La communication interne est également essentielle et repose sur la réalisation d’une fiche de suivi comprenant : nom et prénom du patient, numéros de téléphone, accompagnants, nom et prénom du médecin, dates de prescription, posologies et durée, dates de début et de fin de traitement, mode de délivrance et de prise, dates de prise à l’officine, commentaire du patient daté et signé. Cette fiche de traçabilité doit être rangée par TSO, puis par nom de patient, avec les médicaments restant à prendre et la copie de la dernière ordonnance délivrée.
Indispensables aussi : s’intéresser aux pratiques addictives du patient (sniff, shoot, consommation individuelle ou collective), chercher à savoir s’il consomme aussi de l’alcool et s’il a d’autres pratiques à risque, quelle est sa situation familiale, amicale, professionnelle, culturelle et personnelle, comment il vit son traitement et le cadre thérapeutique, et bien expliquer la différence entre dépendance et pharmacodépendance (pas de perte de contrôle). « Le TSO en officine prend certes du temps mais ça marche, conclut Karine Pansiot. C’est un traitement de fond qui apporte au patient une stabilisation professionnelle, familiale, sociale, et c’est pour le pharmacien une prise en charge valorisante. »
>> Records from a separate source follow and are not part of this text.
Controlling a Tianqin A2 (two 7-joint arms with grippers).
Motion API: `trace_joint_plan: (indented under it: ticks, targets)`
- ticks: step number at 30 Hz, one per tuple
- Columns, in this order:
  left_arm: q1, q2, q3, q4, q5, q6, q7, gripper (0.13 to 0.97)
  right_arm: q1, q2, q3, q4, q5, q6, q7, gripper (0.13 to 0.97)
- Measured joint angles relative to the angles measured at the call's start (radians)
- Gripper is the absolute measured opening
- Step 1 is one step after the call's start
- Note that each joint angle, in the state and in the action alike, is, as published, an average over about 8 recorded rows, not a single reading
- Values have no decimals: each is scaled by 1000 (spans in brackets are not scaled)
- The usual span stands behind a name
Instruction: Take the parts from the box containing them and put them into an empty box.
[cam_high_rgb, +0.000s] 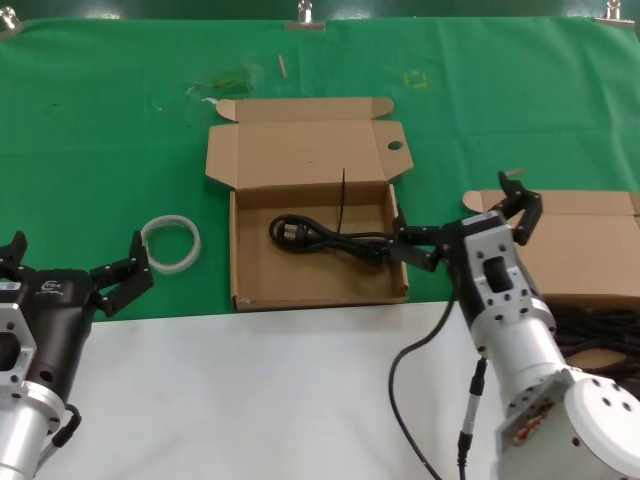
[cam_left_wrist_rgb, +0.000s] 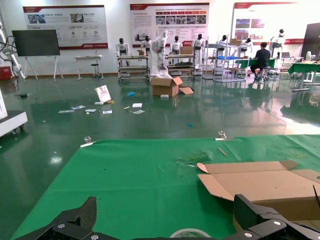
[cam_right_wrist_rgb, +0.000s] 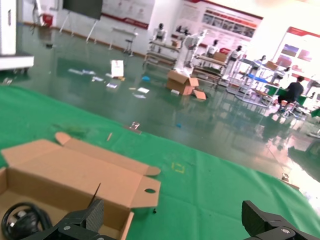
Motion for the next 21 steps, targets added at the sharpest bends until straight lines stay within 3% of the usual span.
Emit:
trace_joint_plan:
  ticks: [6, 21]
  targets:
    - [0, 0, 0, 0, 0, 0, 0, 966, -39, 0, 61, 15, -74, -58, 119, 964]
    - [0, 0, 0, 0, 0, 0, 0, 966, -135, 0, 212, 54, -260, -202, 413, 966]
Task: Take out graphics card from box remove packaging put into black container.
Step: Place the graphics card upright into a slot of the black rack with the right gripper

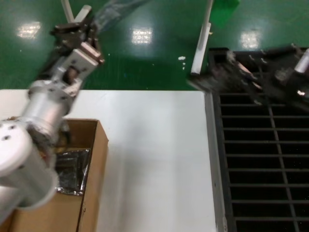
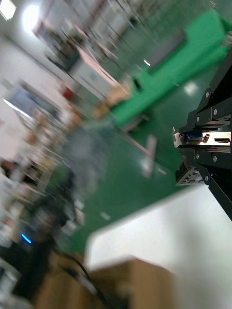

Malgré des exemples réussis, comme à Nîmes et Toulouse, l’échange de seringues en pharmacie entraîne davantage de difficultés et de réticences, reconnaît Bernard Pénicaud, pharmacien à Niort, très impliqué dans ce programme. « L’efficience économique et en termes de santé publique est réelle, mais une reconnaissance est nécessaire. Le temps du militantisme est un peu révolu… ».